= Gyula Kovács (drummer) =

Gyula Kovács (27 December 1929 – 13 February 1992) was a Hungarian drummer and music educator. He was widely recognized by American music critics as one of the best jazz drummers in Europe.

==Life and career==
Gyula Kovács was born in Budapest, Hungary on December 27, 1929. He was educated at the Franz Liszt Academy of Music.
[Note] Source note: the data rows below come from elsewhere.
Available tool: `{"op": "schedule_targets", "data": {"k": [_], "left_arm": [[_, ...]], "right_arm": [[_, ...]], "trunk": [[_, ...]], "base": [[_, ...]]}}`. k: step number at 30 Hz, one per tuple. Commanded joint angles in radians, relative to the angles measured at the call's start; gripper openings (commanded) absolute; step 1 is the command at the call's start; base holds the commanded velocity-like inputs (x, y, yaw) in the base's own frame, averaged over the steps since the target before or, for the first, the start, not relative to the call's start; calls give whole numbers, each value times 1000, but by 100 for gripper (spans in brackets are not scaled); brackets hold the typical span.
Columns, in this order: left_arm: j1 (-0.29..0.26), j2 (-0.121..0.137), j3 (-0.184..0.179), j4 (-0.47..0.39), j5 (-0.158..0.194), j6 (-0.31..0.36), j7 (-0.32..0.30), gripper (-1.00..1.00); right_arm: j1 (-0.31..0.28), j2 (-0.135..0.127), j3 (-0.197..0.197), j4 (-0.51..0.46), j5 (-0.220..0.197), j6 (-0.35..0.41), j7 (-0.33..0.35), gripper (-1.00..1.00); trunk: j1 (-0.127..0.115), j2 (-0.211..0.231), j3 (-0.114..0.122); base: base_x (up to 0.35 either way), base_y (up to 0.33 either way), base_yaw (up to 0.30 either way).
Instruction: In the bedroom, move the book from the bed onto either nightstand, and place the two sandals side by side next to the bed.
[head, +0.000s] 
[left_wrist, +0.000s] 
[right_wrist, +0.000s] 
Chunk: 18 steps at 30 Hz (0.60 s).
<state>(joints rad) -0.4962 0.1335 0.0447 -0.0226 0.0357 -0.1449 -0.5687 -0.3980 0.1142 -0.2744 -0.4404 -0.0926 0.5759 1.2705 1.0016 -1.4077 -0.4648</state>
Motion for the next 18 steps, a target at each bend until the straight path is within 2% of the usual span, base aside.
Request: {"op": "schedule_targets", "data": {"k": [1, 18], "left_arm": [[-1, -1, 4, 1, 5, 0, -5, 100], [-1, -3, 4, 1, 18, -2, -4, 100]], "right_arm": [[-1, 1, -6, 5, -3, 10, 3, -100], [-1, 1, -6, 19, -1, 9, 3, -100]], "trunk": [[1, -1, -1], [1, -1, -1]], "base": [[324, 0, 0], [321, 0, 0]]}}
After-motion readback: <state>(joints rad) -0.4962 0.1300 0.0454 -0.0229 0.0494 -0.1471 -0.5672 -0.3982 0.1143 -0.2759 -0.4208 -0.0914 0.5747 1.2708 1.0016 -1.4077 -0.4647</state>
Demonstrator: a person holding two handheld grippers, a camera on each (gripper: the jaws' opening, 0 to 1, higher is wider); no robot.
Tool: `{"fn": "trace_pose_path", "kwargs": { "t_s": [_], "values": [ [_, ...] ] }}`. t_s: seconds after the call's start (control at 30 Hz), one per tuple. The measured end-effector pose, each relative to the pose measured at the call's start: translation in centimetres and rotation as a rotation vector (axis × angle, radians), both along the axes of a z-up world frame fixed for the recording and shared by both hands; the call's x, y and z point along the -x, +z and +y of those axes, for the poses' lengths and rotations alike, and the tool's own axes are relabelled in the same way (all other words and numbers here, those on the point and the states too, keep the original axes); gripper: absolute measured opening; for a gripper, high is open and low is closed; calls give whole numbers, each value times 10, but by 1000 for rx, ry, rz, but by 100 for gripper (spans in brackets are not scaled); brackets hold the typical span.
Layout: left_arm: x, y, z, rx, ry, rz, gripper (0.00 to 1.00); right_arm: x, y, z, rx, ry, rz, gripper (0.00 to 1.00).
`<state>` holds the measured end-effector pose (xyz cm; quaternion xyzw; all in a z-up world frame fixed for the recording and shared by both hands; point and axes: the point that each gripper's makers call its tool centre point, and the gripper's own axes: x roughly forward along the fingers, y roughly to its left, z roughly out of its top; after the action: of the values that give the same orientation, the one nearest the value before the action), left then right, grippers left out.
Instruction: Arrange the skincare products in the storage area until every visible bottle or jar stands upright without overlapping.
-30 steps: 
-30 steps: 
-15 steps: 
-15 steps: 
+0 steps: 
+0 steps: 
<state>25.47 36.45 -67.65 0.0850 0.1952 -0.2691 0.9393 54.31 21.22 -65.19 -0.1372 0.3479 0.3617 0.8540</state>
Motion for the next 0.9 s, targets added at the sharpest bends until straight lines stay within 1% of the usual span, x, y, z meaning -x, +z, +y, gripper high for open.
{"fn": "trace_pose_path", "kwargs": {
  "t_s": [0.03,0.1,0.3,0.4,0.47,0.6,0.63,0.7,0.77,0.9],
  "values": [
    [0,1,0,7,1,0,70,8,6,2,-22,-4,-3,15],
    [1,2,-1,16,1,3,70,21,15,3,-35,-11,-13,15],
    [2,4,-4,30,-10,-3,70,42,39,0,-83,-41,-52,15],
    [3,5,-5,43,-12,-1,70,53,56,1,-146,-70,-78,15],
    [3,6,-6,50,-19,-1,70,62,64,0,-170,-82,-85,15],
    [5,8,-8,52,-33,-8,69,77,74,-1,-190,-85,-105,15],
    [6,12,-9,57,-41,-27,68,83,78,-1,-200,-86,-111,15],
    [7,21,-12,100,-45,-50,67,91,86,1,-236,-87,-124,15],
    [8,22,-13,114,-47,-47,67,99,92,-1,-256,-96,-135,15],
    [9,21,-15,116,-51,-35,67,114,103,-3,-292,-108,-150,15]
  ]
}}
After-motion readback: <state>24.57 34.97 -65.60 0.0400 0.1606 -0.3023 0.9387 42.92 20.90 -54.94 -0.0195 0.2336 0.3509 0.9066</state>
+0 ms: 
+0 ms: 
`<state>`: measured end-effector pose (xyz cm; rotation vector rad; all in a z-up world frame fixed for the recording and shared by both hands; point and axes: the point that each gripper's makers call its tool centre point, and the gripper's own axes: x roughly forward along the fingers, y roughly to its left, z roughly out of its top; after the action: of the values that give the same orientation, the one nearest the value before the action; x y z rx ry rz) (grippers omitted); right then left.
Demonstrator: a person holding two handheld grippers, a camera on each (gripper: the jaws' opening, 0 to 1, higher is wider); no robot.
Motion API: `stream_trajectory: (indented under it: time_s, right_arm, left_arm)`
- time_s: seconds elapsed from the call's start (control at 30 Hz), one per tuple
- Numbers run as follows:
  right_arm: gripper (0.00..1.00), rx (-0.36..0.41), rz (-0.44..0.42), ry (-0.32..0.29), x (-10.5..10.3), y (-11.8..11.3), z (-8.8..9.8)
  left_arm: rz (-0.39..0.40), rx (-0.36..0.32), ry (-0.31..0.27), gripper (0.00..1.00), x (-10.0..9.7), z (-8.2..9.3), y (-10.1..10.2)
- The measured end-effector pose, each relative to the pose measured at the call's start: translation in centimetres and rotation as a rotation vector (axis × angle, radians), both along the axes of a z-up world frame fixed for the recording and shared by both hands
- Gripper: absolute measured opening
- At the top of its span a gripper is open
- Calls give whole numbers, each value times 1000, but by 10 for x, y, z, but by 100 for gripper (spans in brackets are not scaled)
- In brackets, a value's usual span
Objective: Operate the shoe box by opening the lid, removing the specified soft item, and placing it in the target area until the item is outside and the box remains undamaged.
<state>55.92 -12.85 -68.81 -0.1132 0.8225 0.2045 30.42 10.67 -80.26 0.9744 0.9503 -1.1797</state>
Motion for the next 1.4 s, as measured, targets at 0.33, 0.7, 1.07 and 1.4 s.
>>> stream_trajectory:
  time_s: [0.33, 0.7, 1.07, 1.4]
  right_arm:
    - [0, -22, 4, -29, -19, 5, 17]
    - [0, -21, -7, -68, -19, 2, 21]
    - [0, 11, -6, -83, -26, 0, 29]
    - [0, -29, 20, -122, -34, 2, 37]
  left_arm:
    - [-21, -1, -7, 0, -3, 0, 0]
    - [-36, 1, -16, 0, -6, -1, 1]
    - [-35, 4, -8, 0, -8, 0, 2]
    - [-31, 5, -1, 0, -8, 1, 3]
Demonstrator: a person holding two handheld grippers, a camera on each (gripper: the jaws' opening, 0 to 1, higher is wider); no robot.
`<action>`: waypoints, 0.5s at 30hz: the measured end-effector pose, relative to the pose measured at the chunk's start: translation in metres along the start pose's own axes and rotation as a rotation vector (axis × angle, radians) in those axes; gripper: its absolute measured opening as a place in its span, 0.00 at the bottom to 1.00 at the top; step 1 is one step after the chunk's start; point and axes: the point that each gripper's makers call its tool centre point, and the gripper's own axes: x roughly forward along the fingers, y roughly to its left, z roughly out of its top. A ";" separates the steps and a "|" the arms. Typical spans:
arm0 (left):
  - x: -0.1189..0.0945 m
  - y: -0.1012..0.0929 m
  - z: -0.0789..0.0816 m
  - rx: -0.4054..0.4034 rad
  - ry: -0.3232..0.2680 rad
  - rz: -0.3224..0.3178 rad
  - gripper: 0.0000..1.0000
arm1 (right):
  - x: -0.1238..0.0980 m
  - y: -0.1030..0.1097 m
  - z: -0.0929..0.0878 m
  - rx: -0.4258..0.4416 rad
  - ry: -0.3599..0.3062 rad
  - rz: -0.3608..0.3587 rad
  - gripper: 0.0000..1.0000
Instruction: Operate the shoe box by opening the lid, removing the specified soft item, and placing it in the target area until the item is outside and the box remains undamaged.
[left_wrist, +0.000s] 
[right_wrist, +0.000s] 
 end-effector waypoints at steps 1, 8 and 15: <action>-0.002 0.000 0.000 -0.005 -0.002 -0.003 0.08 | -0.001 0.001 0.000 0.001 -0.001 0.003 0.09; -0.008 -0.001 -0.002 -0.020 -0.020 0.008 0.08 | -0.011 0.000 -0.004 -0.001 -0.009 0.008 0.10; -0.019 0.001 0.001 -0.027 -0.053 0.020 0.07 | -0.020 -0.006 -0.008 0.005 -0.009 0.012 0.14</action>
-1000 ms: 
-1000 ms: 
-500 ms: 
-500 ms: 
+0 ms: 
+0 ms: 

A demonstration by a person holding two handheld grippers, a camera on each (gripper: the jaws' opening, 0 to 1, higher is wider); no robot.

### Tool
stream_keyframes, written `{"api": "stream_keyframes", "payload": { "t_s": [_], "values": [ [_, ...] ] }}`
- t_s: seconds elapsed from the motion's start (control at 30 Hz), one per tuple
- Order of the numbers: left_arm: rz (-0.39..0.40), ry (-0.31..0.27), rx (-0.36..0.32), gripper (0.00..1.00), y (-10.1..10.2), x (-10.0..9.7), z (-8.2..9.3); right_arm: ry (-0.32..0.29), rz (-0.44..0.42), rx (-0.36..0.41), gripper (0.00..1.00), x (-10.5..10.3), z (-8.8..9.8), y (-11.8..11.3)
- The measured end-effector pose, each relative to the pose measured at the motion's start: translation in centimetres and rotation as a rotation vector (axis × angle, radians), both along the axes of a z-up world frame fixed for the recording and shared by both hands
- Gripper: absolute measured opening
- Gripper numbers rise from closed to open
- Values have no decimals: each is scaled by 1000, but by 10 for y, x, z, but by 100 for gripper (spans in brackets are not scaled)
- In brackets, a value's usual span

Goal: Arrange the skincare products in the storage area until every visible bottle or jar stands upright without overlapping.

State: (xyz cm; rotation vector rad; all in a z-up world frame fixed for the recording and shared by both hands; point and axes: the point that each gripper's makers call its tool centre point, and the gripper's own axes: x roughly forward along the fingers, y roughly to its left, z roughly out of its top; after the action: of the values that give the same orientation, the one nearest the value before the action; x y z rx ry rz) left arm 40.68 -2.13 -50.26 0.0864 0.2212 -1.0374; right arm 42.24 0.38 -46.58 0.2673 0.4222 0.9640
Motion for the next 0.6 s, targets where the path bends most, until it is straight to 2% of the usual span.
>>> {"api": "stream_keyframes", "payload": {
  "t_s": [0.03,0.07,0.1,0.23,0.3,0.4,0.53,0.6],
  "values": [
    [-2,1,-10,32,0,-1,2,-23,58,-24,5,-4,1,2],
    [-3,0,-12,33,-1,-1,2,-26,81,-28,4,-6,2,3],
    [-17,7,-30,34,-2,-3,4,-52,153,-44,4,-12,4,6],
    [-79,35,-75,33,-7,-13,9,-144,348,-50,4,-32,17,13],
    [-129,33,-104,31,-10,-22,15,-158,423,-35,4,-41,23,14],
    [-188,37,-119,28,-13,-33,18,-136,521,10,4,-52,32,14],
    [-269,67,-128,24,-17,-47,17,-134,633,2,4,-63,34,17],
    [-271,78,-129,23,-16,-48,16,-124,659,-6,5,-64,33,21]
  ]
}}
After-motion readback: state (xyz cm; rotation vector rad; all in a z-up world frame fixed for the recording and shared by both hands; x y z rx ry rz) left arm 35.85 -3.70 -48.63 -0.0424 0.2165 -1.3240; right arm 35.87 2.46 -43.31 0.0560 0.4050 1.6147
He played with a band led by Filu (real name Fülöp Schenkelbach) in 1949–1950 and then in Lajos Martiny's quintet from 1950 through 1962. He made recordings with Martiny in 1960. In 1958–1959 he recorded with Andor Kovács. In 1962–1963 he played in Mihály Tabányi's band. He made several recordings with Aladár Pege from 1964 to 1968 and with Csaba Deseő from 1967 to 1969. He also recorded with a quintet whose other members included the pianist János Gonda and the vibraphonist Richard Kruza in 1969 and 1976.

Kovács also organized his own trio and quartet for performances and recording in the 1960s. From 1965 until his death in 1992 he taught on the faculty of the Béla Bartók Musical Training College (formerly the National Conservatory).

Kovács died at the age of 62 on February 13, 1992, in Budapest.